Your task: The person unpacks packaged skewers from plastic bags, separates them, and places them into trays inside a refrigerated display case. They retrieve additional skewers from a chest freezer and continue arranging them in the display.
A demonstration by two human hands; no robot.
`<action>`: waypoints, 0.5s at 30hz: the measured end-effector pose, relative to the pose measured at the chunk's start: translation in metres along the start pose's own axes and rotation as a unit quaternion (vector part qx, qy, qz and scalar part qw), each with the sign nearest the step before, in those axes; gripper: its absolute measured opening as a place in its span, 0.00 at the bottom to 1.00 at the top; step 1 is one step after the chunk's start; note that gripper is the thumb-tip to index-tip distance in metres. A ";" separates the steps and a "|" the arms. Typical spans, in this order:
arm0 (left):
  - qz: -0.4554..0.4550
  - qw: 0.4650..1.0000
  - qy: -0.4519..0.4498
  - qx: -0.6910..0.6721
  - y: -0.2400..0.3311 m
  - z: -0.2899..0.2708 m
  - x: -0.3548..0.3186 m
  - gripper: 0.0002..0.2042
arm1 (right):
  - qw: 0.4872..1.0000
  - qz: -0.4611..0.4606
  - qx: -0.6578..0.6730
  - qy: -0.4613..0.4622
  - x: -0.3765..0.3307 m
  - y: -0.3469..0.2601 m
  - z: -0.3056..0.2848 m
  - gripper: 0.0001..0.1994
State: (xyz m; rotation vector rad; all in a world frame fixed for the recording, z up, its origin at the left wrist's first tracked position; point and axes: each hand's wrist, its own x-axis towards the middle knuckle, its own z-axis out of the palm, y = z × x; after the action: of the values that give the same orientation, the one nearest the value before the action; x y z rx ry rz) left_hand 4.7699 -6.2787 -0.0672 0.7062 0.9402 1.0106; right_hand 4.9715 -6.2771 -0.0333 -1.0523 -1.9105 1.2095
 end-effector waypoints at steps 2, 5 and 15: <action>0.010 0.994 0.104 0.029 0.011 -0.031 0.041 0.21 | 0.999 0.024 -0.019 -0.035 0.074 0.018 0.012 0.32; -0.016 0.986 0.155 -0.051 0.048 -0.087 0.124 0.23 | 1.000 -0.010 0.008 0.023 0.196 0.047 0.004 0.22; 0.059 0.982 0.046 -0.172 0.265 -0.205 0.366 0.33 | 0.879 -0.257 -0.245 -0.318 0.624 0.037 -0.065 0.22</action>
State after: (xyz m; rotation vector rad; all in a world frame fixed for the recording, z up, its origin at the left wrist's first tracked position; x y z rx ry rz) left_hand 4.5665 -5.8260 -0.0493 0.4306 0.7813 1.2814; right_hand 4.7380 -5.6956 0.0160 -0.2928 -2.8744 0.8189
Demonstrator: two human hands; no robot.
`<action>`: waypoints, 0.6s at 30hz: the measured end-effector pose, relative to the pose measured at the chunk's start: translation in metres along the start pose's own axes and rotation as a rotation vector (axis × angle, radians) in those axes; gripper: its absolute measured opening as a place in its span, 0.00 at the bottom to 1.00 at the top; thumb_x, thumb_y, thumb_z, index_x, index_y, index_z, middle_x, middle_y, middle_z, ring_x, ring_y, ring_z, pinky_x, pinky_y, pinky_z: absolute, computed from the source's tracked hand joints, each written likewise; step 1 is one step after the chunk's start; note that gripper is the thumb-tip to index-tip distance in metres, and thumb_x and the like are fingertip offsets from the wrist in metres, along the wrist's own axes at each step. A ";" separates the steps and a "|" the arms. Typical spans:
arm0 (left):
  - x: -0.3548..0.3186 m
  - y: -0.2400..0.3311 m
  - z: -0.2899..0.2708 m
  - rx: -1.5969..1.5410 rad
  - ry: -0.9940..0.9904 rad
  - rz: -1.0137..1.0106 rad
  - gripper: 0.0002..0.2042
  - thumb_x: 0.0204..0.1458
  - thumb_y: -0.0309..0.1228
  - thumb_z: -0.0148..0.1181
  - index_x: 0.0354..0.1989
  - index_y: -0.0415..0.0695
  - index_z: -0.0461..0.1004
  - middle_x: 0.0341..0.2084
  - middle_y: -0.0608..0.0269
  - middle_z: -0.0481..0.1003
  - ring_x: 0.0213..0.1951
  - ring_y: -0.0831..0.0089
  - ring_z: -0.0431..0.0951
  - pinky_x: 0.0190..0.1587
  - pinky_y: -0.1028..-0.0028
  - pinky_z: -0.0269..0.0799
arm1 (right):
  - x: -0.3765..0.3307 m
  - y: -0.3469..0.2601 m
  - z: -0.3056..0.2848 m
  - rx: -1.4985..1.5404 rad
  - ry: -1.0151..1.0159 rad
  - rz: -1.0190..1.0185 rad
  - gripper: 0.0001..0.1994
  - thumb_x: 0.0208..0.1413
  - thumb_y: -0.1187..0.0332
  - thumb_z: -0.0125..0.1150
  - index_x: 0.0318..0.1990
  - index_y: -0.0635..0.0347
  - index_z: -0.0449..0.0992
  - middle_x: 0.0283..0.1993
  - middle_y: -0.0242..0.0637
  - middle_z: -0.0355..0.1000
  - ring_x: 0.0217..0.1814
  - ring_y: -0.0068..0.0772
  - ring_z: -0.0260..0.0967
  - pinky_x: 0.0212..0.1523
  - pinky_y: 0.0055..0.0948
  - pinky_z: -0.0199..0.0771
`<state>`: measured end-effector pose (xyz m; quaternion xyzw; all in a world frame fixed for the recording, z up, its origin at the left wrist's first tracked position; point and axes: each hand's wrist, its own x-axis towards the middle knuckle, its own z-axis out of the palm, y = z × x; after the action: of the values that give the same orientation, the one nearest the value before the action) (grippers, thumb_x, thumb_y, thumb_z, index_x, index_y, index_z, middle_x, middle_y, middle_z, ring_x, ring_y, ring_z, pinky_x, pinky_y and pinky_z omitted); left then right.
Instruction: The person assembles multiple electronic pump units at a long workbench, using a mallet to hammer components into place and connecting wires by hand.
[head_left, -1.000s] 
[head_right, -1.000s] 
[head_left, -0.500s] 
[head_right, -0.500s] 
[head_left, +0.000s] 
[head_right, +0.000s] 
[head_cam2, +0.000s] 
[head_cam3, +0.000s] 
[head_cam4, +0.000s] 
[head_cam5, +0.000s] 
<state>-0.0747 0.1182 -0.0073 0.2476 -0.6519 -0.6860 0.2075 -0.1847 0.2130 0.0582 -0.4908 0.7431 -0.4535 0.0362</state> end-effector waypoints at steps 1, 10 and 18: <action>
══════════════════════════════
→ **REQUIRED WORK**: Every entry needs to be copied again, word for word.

→ **EXERCISE RESPONSE**:
Your task: The person unpacks packaged skewers from plastic bags, separates them, and places them into trays inside a refrigerated display case. They retrieve additional skewers from a chest freezer and continue arranging them in the display.
A demonstration by two human hands; no robot.
`<action>`: waypoints, 0.5s at 30hz: the measured end-effector pose, relative to the pose measured at the chunk's start: translation in metres along the start pose's own axes and rotation as a unit quaternion (vector part qx, qy, qz and scalar part qw), each with the sign nearest the step before, in those axes; gripper: its absolute measured opening as a place in its span, 0.00 at the bottom to 1.00 at the top; step 1 is one step after the chunk's start; note that gripper is the thumb-tip to index-tip distance in metres. A ";" separates the steps and a "|" the arms. Typical spans, in this order:
arm0 (left):
  - qz: -0.4554..0.4550
  - qw: 0.4650..1.0000
  - qy: -0.4519..0.4498
  - qx: -0.6910..0.6721
  - y: -0.2400..0.3311 m
  - z: -0.2899..0.2708 m
  - x: -0.3548..0.3186 m
  - gripper: 0.0002..0.2042
arm1 (right):
  - qw: 0.4872..1.0000
  - qz: -0.4611..0.4606
  - qx: -0.6578..0.6730
  - qy: -0.4613..0.4622
  - x: -0.3765..0.3307 m
  - y: -0.3469..0.2601 m
  - z: -0.3056..0.2848 m
  - gripper: 0.0001..0.1994
State: (xyz m; rotation vector rad; all in a world frame fixed for the recording, z up, its origin at the left wrist's first tracked position; point and axes: each hand's wrist, its own x-axis towards the middle knuckle, its own z-axis out of the palm, y = z × x; after the action: of the values that give the same orientation, the one nearest the value before the action; x y z rx ry rz) left_hand 4.7699 -6.2787 -0.0672 0.7062 0.9402 1.0106; right_hand 4.9715 -6.2771 -0.0333 -1.0523 -1.9105 1.2095
 end-effector waypoints at steps 2, 5 and 15: <action>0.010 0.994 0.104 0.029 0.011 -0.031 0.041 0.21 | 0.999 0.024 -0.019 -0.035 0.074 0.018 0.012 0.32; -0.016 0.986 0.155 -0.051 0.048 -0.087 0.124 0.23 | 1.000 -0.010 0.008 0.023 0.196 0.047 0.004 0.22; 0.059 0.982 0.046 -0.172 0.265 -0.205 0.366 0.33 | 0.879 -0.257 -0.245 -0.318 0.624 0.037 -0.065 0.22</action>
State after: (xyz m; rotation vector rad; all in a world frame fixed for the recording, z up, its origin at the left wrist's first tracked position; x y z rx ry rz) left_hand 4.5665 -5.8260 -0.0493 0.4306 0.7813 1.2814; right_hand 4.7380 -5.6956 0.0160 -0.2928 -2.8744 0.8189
Demonstrator: two human hands; no robot.
`<action>`: waypoints, 0.6s at 30hz: the measured end-effector pose, relative to the pose measured at the chunk's start: translation in metres along the start pose's own axes and rotation as a rotation vector (axis × angle, radians) in those axes; gripper: its absolute measured opening as a place in its span, 0.00 at the bottom to 1.00 at the top; thumb_x, thumb_y, thumb_z, index_x, index_y, index_z, middle_x, middle_y, middle_z, ring_x, ring_y, ring_z, pinky_x, pinky_y, pinky_z: absolute, computed from the source's tracked hand joints, each written likewise; step 1 is one step after the chunk's start; note that gripper is the thumb-tip to index-tip distance in metres, and thumb_x and the like are fingertip offsets from the wrist in metres, along the wrist's own axes at each step. A ";" separates the steps and a "|" the arms. Typical spans:
arm0 (left):
  - x: -0.3548..0.3186 m
  - y: -0.2400..0.3311 m
  - z: -0.2899..0.2708 m
  - rx: -1.5969..1.5410 rad
  - ry: -0.9940..0.9904 rad
  - rz: -1.0137..1.0106 rad
  - gripper: 0.0002..0.2042
  - thumb_x: 0.0204..0.1458
  - thumb_y: -0.0309..0.1228
  - thumb_z: -0.0148..0.1181
  - index_x: 0.0354..0.1989
  - index_y: -0.0415..0.0695
  - index_z: -0.0461..0.1004
  - middle_x: 0.0341..0.2084
  - middle_y: -0.0608..0.0269
  - middle_z: -0.0481..0.1003
  - ring_x: 0.0213..0.1951
  - ring_y: -0.0831..0.0089
  - ring_z: -0.0431..0.0951
  - pinky_x: 0.0190..0.1587
  - pinky_y: -0.1028..-0.0028
  - pinky_z: -0.0269..0.0799
arm1 (right):
  - x: -0.3765..0.3307 m
  - y: -0.3469..0.2601 m
  - z: -0.3056..0.2848 m
  - rx: -1.4985..1.5404 rad
  - ry: -1.0151..1.0159 rad
  - rz: -1.0190..1.0185 rad
  - gripper: 0.0001..0.1994
  - thumb_x: 0.0208..0.1413
  - thumb_y: -0.1187..0.0332
  - thumb_z: -0.0125..0.1150
  - index_x: 0.0318..0.1990
  - index_y: -0.0635..0.0347
  - index_z: -0.0449..0.0992
  - middle_x: 0.0283..0.1993
  - middle_y: -0.0242..0.0637
  - middle_z: -0.0355..0.1000
  - ring_x: 0.0217..0.1814
  - ring_y: -0.0068..0.0772
  - ring_z: -0.0260..0.0967
  - pinky_x: 0.0212..0.1523
  - pinky_y: 0.0055..0.0948
  - pinky_z: -0.0199..0.0771
`<state>`: measured end-effector pose (xyz m; quaternion xyzw; all in a world frame fixed for the recording, z up, its origin at the left wrist's first tracked position; point and axes: each hand's wrist, its own x-axis towards the middle knuckle, its own z-axis out of the palm, y = z × x; after the action: of the values that give the same orientation, the one nearest the value before the action) (grippers, thumb_x, thumb_y, thumb_z, index_x, index_y, index_z, middle_x, middle_y, middle_z, ring_x, ring_y, ring_z, pinky_x, pinky_y and pinky_z omitted); left then right.
Instruction: The person assembles multiple electronic pump units at a long workbench, using a mallet to hammer components into place and connecting wires by hand.
[head_left, -1.000s] 
[head_right, -1.000s] 
[head_left, -0.500s] 
[head_right, -0.500s] 
[head_left, +0.000s] 
[head_right, +0.000s] 
[head_cam2, +0.000s] 
[head_cam3, +0.000s] 
[head_cam4, +0.000s] 
[head_cam5, +0.000s] 
<state>-0.0747 0.1182 -0.0073 0.2476 -0.6519 -0.6860 0.2075 -0.1847 0.2130 0.0582 -0.4908 0.7431 -0.4535 0.0362</state> end-effector waypoints at steps 1, 10 and 18: <action>

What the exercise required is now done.